Abortion overreach will backfire on women
Last week MPs voted to support an amendment, proposed by the Labour MP Tonia Antoniazzi, which argues that women who obtain an abortion should never be prosecuted, even if it's after the legal 24-week limit. This sounds good in theory (abortion should not be criminalised, yes, agreed) but is in fact completely nuts. The law already allows late-term abortions in extreme circumstances, but now a woman could have an abortion the day before her due date for any reason she fancied. Now, very few women will do this, and in fact very few ever have, and the harrowing stories that have been used to justify this vote largely took place during the Covid lockdown, when women were buying abortion pills in the post and couldn't see doctors to find out how far along they were in their pregnancy. So: not a widespread problem, and one that could be resolved by re-examining how the Crown Prosecution Service deals with these sad cases.
• `Read more: MPs vote to decriminalise abortion
Instead, MPs have decided to chuck out the UK's heretofore liberal but pragmatic approach in favour of something far more radical that most people don't want: 87 per cent of the British public are in favour of legalised abortion, but more than half draw the line at the abortion of a healthy baby over the six-month limit. Antoniazzi's amendment upends the delicate compromise that existed until now.
Sensing their moment has come, politicians on the right are already arguing that the time limit here should be cut, in line with most of Europe. Meanwhile, some on the left are arguing the amendment doesn't go far enough. Stella Creasy proposed a further amendment, which was written by the part-time tax barrister, occasional fox murderer and full-time tweeter Jolyon Maugham, that would have made it impossible even to prosecute those who coerced women into late-term abortions. This was considered so extreme it was rejected by every abortion provider in the country, and also, wisely, by MPs. Undaunted, Creasy, who seems to believe she represents Washington DC rather than Walthamstow, implied that rejecting her amendment was on a par with the overturning of Roe v Wade.

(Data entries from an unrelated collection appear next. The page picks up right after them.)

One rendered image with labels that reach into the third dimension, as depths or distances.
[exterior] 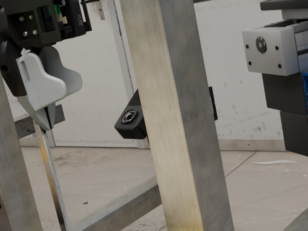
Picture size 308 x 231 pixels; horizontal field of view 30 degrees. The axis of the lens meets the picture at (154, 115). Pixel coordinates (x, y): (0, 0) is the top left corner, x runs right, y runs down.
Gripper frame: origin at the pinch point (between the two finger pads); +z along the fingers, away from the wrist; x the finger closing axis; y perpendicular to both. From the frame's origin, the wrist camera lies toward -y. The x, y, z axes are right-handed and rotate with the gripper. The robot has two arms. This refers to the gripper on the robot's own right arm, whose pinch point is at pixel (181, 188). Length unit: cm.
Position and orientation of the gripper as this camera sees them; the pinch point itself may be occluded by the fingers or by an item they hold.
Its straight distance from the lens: 87.2
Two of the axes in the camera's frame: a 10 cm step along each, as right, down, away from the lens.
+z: 2.0, 9.5, 2.3
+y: 6.4, -3.0, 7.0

By way of evidence, she reeled off voguish American clichés ('the Donald Trump playbook', 'women's bodies as battlefields') which always suggest the speaker is so high on progressive platitudes they have turned off their brain.
If Creasy and her ilk want to take lessons from America, they should look at what happened last week to what is euphemistically called 'paediatric gender healthcare'. On Wednesday the Supreme Court allowed red states like Tennessee to ban doctors from giving hormone treatments and body-altering surgery to gender-confused children. It is the latest blow for the gender movement in the US, and it was entirely caused by overreach by activists. Until about a decade ago, people who wanted to live as the opposite sex were seen as a niche adult demographic who should be treated with kindness. But activist groups destroyed that moderate status quo with their ludicrous arguments, such as that male rapists could be sent to women's prisons and there should be no age limit on body-altering surgery for children. The Biden administration blindly supported them until belatedly realising it was following the wilfully blind, and American politicians are now, at last, trying to undo some of the damage. None of this worked out well for trans people or the left.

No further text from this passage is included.